> [Task item]
Write out, word for word, every line in the data below from the one containing "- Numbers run" to the one containing "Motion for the", both of them included.
------------------------
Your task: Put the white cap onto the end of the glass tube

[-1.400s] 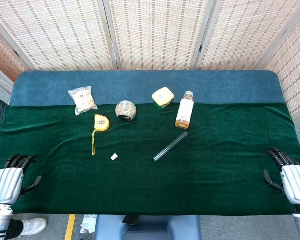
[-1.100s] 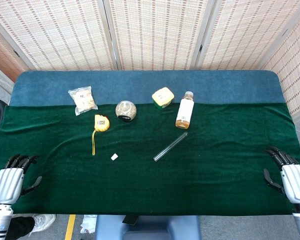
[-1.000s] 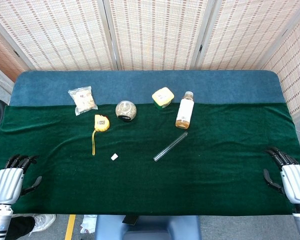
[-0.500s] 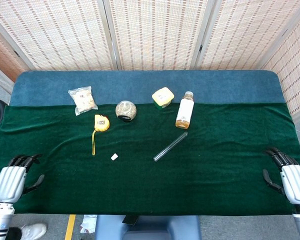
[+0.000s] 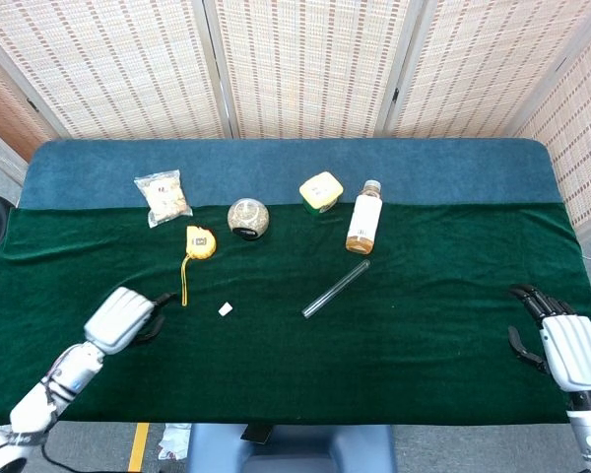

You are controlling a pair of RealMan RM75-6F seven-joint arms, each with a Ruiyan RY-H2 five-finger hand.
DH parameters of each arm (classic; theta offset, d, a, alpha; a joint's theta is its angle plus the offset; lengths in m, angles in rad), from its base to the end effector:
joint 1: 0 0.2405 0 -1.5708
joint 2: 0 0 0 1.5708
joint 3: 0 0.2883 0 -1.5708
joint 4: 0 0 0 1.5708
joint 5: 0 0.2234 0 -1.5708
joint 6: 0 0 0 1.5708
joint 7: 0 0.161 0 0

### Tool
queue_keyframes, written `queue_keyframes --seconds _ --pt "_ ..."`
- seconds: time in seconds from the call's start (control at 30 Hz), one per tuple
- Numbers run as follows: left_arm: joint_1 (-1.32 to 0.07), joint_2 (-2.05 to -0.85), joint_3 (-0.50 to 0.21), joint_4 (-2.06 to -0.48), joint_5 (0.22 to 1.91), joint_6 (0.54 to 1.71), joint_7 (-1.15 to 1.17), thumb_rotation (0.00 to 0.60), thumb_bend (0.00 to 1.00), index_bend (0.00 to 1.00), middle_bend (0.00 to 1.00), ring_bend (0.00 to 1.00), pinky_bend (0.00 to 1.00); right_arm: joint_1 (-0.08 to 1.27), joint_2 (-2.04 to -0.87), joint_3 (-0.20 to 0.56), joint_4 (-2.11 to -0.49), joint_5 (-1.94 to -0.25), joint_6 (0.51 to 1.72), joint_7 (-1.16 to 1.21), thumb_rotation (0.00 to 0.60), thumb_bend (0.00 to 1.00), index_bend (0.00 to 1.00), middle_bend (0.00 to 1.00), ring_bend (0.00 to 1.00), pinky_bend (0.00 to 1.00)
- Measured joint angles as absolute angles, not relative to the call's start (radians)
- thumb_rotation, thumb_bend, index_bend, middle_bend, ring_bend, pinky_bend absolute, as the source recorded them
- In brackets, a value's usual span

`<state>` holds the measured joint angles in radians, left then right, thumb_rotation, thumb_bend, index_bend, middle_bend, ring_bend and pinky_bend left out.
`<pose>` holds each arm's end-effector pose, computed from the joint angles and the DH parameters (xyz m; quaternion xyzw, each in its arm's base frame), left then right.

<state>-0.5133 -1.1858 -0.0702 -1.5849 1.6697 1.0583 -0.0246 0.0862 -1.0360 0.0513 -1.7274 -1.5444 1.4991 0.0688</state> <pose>-0.2347 0.3165 0.0717 -0.7877 -0.3080 -0.3841 0.3703 -0.3183 -0.2004 0.1780 0.5871 -0.4021 0.4319 0.5542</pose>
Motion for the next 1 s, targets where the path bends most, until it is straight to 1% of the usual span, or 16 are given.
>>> queue_keyframes --seconds 0.13,0.27,0.43,0.73,1.0 --pt "-0.591 -1.223 -0.079 -1.569 1.639 0.940 -0.030 0.600 0.82 0.28 0.98 0.88 0.80 0.089 -1.035 0.057 -1.732 -1.538 1.495 0.064 0.600 0.53 0.24 0.27 0.33 0.35" --pt "-0.656 -1.266 -0.087 -1.551 1.581 0.835 -0.013 0.600 0.84 0.26 0.99 0.89 0.80 0.091 -1.037 0.060 -1.732 -1.532 1.490 0.064 0.600 0.53 0.24 0.27 0.34 0.35" --pt "-0.712 -1.323 -0.095 -1.525 1.507 0.756 0.034 0.600 0.84 0.23 0.99 0.89 0.81 0.098 -1.041 0.064 -1.727 -1.521 1.475 0.066 0.600 0.53 0.24 0.28 0.34 0.35" --pt "-0.768 -1.388 -0.098 -1.496 1.397 0.690 0.152 0.600 0.84 0.25 0.99 0.89 0.81 0.097 -1.044 0.067 -1.717 -1.509 1.470 0.081 0.600 0.53 0.24 0.28 0.35 0.35" --pt "-0.785 -1.415 -0.087 -1.479 1.314 0.679 0.233 0.600 0.84 0.25 0.99 0.89 0.81 0.093 -1.047 0.068 -1.708 -1.503 1.470 0.092 0.600 0.53 0.24 0.28 0.35 0.35"
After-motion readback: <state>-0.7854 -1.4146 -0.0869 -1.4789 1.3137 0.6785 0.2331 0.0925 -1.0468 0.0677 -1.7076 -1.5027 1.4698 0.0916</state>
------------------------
> [Answer to the problem]
- Numbers run as follows: left_arm: joint_1 (-1.32 to 0.07), joint_2 (-2.05 to -0.85), joint_3 (-0.50 to 0.21), joint_4 (-2.06 to -0.48), joint_5 (0.22 to 1.91), joint_6 (0.54 to 1.71), joint_7 (-1.15 to 1.17), thumb_rotation (0.00 to 0.60), thumb_bend (0.00 to 1.00), index_bend (0.00 to 1.00), middle_bend (0.00 to 1.00), ring_bend (0.00 to 1.00), pinky_bend (0.00 to 1.00); right_arm: joint_1 (-0.08 to 1.27), joint_2 (-2.04 to -0.87), joint_3 (-0.20 to 0.56), joint_4 (-2.11 to -0.49), joint_5 (-1.94 to -0.25), joint_6 (0.51 to 1.72), joint_7 (-1.16 to 1.21), thumb_rotation (0.00 to 0.60), thumb_bend (0.00 to 1.00), index_bend (0.00 to 1.00), middle_bend (0.00 to 1.00), ring_bend (0.00 to 1.00), pinky_bend (0.00 to 1.00)
- Measured joint angles as absolute angles, not relative to the call's start (radians)
- thumb_rotation, thumb_bend, index_bend, middle_bend, ring_bend, pinky_bend absolute, as the source recorded them
- In brackets, a value's usual span

`<state>` holds the measured joint angles in radians, left then right, thumb_rotation, thumb_bend, index_bend, middle_bend, ring_bend and pinky_bend left out.
`<pose>` holds each arm's end-effector pose, computed from the joint angles and the DH parameters (xyz m; quaternion xyzw, each in its arm's base frame), left then right.

<state>-0.5133 -1.1858 -0.0702 -1.5849 1.6697 1.0583 -0.0246 0.0862 -1.0360 0.0513 -1.7274 -1.5444 1.4991 0.0688</state> <pose>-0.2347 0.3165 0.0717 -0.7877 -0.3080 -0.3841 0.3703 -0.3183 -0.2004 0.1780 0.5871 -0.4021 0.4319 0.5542</pose>
Motion for the next 1 s, targets where the path bends most, until it is straight to 1% of the usual span, or 16 are given.

The exercise has been answered, and the work is done.